▶ _Your objective_:
Among the lines below, copy exactly those from the one with "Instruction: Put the" through the one with "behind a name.", counting both ends.

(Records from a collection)

----

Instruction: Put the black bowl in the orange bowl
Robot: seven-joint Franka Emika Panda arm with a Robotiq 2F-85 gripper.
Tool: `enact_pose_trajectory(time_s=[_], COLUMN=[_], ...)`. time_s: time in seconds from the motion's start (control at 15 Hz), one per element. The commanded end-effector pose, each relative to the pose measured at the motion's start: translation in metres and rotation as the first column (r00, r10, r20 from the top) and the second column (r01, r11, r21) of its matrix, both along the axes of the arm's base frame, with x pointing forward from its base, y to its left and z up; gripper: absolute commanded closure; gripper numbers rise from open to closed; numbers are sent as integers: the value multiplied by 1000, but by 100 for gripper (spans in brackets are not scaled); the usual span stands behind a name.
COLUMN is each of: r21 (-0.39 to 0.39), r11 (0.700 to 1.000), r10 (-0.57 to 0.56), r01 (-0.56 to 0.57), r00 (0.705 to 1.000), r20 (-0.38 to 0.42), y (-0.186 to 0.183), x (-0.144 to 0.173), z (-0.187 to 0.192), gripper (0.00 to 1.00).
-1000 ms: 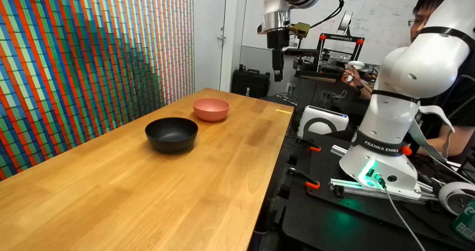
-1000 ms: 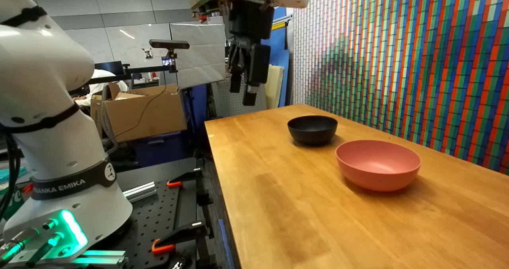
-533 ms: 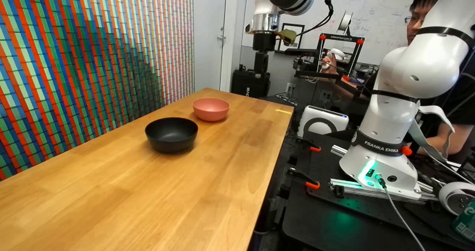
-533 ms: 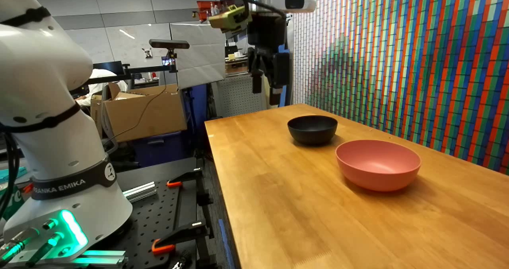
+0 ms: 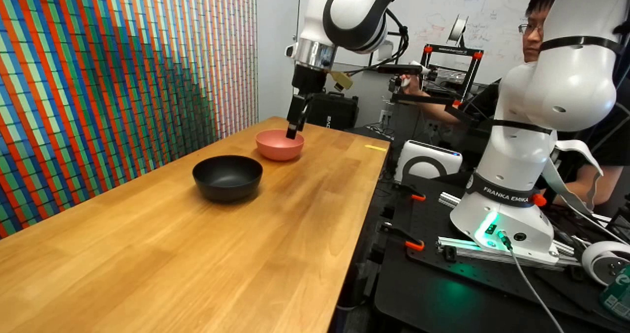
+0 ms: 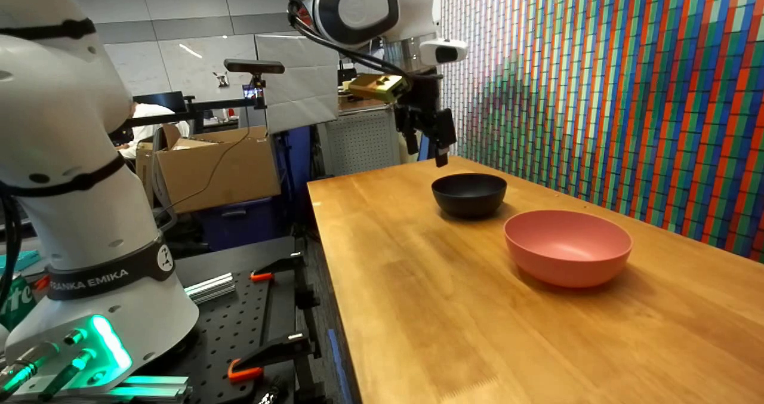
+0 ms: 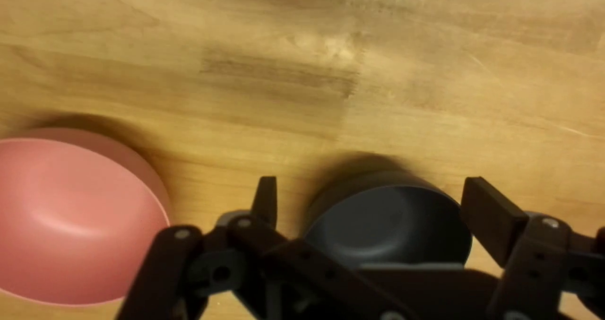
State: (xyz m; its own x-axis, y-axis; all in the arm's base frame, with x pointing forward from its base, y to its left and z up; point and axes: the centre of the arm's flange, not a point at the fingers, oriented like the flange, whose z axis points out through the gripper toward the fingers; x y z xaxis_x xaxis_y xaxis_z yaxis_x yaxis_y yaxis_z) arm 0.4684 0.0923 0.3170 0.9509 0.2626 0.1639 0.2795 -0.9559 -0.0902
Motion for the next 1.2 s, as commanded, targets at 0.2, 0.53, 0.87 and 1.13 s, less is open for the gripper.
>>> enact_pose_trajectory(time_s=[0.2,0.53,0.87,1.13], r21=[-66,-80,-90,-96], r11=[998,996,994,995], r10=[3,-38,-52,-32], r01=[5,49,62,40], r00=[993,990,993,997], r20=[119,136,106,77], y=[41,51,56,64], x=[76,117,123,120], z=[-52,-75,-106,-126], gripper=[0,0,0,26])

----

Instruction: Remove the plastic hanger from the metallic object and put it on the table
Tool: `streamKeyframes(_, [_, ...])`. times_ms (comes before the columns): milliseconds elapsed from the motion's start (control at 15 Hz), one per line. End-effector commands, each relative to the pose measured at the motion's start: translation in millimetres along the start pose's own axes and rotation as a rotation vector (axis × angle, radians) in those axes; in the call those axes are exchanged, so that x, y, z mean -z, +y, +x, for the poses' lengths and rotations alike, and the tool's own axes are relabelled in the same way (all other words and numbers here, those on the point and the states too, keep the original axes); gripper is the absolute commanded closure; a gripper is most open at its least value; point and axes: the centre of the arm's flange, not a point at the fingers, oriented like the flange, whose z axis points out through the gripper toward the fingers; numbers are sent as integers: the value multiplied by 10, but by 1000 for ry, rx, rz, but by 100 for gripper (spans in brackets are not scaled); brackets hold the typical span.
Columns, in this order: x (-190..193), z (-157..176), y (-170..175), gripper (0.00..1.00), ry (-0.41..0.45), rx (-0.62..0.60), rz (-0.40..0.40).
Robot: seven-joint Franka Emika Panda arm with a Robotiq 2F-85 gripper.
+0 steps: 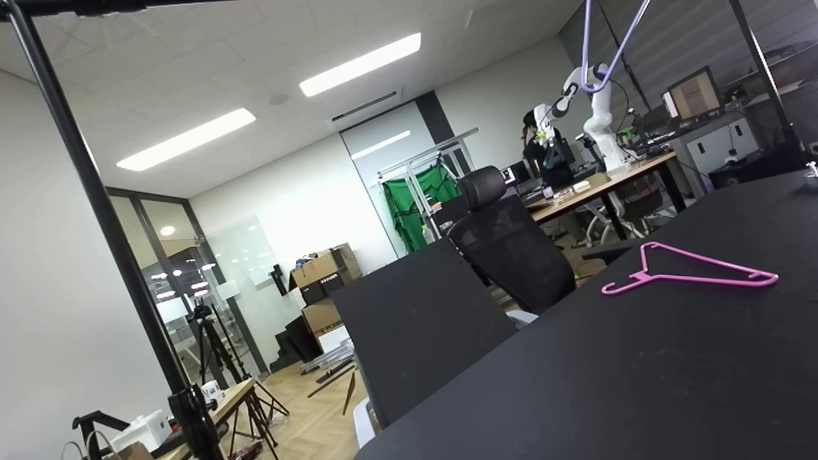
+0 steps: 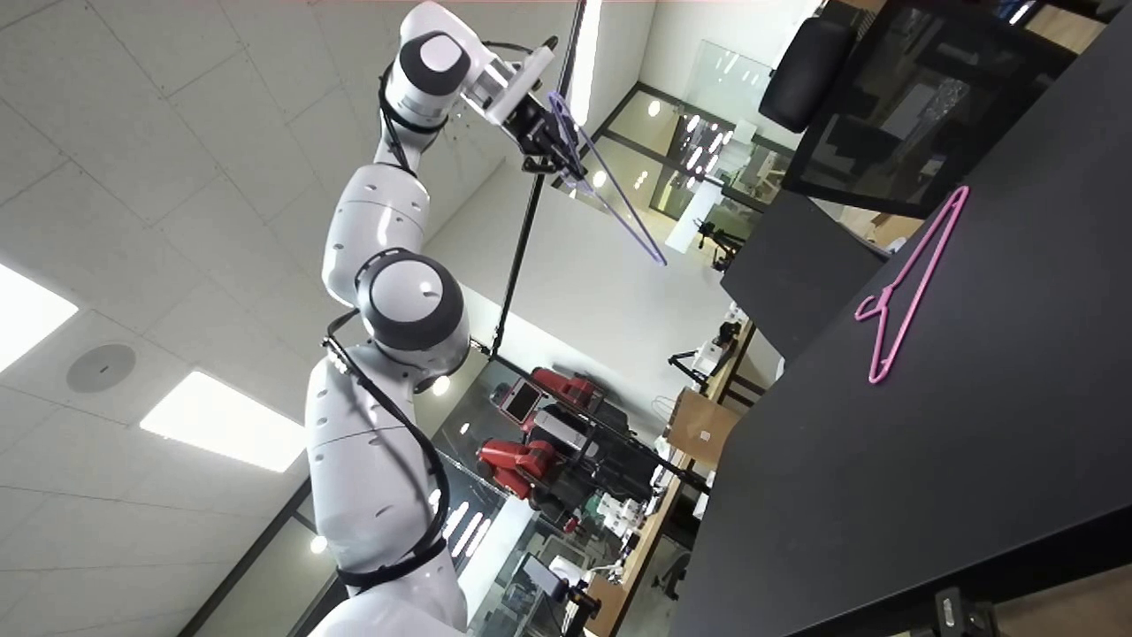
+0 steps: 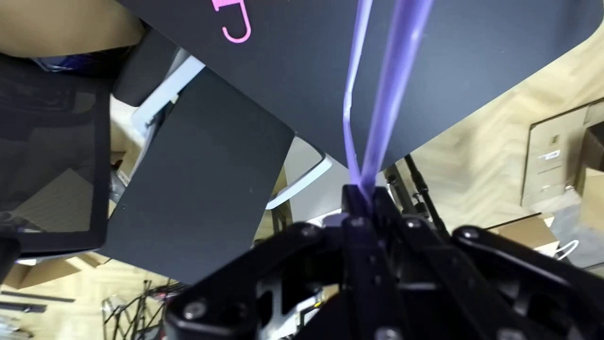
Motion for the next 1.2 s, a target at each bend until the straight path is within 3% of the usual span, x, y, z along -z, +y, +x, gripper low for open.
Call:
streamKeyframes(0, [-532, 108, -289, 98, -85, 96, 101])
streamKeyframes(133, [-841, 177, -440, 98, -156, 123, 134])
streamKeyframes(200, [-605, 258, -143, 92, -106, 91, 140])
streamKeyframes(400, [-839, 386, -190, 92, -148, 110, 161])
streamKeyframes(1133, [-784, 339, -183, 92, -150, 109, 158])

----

▶ _Exercise solution_:
Instruction: Put the black bowl in the orange bowl
Robot: seven-joint Franka Emika Panda arm with a Robotiq 2F-85 gripper.
Tool: `enact_pose_trajectory(time_s=[_], COLUMN=[_], ...)`. time_s: time in seconds from the motion's start (control at 15 Hz), one per element. The commanded end-effector pose, each relative to the pose measured at the motion's start: translation in metres and rotation as the first column (r00, r10, r20 from the top) and the second column (r01, r11, r21) of its matrix, both along the axes of the arm's base frame, with x pointing forward from its base, y to its left and z up; gripper: absolute commanded closure; gripper numbers rise from open to closed; numbers are sent as integers: the value multiplied by 1000, but by 100 for gripper (spans in brackets are not scaled); the usual span stands behind a name.

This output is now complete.